### [Exercise brief]
Using the listing below, give the number of lines in which the string "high" appears, and nothing else.

________________________________________

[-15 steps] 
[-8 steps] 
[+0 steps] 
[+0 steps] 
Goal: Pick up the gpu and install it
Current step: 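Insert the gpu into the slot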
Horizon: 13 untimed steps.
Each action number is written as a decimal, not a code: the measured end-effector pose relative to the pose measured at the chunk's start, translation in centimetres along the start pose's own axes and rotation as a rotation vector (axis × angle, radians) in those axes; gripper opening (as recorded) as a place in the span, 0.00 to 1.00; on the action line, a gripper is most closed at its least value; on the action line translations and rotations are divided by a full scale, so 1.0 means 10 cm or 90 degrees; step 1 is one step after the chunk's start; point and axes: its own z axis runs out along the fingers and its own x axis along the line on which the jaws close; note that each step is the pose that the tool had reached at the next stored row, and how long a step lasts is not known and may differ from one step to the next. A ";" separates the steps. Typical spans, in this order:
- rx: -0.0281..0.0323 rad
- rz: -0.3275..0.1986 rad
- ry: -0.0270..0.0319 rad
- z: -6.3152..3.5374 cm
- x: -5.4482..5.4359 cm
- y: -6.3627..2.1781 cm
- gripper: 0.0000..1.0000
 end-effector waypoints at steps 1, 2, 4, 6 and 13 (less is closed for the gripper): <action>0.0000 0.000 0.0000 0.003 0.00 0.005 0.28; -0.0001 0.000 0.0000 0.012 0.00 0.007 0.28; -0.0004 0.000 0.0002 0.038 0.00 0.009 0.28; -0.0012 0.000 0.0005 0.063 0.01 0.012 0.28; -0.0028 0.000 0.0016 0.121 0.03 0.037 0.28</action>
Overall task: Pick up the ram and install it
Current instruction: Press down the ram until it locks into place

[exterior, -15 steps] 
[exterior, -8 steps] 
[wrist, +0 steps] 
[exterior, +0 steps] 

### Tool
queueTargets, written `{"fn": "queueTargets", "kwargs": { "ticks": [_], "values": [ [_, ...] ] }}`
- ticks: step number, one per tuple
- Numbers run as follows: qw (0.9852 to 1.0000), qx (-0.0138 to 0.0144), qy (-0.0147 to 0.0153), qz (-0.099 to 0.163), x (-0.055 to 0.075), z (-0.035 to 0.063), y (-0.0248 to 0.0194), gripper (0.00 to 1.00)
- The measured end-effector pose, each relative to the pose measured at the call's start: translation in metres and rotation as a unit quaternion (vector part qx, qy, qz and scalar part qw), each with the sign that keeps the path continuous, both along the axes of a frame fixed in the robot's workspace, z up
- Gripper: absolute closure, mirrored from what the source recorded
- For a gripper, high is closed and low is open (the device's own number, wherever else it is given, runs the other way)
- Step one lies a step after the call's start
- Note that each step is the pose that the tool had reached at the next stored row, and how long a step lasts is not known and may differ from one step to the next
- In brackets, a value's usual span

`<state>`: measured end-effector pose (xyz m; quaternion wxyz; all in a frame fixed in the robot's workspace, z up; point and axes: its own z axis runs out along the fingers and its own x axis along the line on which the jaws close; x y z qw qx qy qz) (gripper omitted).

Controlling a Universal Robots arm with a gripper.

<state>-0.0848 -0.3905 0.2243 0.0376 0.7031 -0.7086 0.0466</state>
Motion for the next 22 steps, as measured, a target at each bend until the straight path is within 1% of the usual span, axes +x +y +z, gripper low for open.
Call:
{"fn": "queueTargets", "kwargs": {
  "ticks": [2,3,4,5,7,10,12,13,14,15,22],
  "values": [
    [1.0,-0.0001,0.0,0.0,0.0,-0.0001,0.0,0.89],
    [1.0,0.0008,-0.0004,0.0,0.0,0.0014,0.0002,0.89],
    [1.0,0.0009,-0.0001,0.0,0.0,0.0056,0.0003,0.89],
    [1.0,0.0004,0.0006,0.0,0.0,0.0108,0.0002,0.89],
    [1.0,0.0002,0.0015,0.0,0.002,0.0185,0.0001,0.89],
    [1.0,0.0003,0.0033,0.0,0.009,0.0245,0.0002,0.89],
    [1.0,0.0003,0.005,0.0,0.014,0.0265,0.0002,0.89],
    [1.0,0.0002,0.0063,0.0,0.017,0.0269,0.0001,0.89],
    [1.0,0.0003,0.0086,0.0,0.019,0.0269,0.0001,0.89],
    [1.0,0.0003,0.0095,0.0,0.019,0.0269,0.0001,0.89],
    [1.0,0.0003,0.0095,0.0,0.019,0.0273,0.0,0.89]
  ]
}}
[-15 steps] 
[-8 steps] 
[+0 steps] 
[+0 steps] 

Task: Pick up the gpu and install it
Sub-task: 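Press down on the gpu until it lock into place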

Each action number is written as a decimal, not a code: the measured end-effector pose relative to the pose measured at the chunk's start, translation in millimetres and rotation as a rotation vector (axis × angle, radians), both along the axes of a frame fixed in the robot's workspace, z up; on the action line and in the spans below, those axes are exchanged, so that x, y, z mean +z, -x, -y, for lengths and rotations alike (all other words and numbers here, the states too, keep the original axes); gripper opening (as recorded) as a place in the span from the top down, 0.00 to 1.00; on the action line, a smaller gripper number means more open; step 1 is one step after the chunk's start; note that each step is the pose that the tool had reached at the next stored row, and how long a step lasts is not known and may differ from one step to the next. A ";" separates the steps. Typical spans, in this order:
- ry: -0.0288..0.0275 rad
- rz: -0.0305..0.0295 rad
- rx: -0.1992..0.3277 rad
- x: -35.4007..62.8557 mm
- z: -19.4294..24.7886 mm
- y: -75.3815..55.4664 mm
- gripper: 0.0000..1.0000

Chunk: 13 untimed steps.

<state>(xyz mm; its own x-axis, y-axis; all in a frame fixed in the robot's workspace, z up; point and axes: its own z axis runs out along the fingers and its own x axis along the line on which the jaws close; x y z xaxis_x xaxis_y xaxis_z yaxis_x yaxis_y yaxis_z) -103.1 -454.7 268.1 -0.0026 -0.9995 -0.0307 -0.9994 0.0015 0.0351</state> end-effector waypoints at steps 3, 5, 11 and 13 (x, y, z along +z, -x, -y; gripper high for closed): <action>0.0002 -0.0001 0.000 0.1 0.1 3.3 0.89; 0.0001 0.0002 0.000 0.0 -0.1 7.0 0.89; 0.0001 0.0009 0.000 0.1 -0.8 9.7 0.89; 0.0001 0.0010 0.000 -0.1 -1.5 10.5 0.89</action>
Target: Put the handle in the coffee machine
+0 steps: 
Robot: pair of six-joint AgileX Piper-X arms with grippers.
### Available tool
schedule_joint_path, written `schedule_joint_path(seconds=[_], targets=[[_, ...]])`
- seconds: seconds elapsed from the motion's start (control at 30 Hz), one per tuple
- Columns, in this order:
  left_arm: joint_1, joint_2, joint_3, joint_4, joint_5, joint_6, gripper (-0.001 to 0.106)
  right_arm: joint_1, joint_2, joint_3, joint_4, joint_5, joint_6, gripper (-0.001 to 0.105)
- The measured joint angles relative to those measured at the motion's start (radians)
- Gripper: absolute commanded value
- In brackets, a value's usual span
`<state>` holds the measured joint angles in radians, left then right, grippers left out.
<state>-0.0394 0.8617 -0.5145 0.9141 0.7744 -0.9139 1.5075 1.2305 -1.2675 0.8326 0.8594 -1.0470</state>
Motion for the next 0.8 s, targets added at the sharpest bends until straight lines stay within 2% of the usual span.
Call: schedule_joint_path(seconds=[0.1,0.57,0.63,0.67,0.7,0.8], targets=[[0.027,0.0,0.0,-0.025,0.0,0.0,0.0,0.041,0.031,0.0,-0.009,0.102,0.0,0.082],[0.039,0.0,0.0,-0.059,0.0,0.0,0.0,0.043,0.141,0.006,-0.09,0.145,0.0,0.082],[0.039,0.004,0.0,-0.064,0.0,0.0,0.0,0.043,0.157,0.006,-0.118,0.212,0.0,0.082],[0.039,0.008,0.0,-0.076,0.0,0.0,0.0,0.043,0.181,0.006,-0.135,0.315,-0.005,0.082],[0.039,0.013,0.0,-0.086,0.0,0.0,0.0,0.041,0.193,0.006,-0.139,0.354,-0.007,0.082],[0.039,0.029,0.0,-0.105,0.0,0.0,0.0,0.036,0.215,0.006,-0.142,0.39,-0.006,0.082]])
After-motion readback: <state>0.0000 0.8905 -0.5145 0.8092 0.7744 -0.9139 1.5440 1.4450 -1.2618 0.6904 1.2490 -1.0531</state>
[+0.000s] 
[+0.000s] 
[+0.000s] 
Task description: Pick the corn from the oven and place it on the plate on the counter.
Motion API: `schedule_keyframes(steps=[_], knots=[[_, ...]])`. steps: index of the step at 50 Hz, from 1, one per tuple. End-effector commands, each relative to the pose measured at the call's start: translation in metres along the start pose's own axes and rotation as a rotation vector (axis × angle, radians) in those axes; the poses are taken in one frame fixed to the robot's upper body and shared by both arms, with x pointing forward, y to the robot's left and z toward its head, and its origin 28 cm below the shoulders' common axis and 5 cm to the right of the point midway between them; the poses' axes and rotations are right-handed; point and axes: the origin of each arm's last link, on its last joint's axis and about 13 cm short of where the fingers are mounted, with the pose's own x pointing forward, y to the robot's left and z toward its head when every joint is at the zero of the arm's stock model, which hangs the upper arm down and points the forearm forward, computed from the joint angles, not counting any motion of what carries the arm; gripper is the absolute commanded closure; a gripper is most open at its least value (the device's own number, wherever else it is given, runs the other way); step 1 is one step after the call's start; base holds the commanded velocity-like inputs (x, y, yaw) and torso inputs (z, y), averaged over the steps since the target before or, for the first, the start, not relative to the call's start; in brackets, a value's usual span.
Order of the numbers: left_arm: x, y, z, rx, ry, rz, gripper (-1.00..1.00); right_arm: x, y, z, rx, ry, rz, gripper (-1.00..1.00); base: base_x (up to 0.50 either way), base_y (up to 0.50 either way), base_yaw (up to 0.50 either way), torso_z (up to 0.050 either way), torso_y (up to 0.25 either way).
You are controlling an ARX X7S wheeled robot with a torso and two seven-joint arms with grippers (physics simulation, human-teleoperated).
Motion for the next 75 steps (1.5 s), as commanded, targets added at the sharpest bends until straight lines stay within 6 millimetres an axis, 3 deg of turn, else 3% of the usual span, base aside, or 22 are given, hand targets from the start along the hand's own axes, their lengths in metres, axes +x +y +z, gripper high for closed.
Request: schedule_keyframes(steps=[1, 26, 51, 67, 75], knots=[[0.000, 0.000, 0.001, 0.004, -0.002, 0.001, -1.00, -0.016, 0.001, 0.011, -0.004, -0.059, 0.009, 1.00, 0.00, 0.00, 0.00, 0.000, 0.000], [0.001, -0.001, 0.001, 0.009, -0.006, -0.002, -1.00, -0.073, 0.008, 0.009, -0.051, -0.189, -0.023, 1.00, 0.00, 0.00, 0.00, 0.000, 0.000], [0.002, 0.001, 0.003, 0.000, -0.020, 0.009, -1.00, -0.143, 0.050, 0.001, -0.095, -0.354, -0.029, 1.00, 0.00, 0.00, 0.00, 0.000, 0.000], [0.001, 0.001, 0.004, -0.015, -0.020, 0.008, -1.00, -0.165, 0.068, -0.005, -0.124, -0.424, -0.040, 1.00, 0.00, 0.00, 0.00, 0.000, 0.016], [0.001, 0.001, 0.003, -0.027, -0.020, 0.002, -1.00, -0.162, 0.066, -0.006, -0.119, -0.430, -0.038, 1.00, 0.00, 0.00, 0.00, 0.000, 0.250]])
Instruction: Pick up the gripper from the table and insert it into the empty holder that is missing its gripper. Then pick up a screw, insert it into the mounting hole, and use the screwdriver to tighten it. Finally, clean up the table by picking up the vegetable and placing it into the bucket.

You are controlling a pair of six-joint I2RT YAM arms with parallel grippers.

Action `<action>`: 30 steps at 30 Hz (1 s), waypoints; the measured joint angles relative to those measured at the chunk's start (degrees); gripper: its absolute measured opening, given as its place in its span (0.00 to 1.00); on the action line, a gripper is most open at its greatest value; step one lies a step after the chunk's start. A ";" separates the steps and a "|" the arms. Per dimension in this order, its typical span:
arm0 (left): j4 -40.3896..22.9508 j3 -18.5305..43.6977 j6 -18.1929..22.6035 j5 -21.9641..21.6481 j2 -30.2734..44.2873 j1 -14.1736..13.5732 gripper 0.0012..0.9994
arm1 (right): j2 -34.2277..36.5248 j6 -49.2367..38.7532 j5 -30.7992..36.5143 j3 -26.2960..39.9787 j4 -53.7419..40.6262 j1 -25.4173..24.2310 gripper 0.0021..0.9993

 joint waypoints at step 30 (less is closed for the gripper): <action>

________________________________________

### [Answer below]
3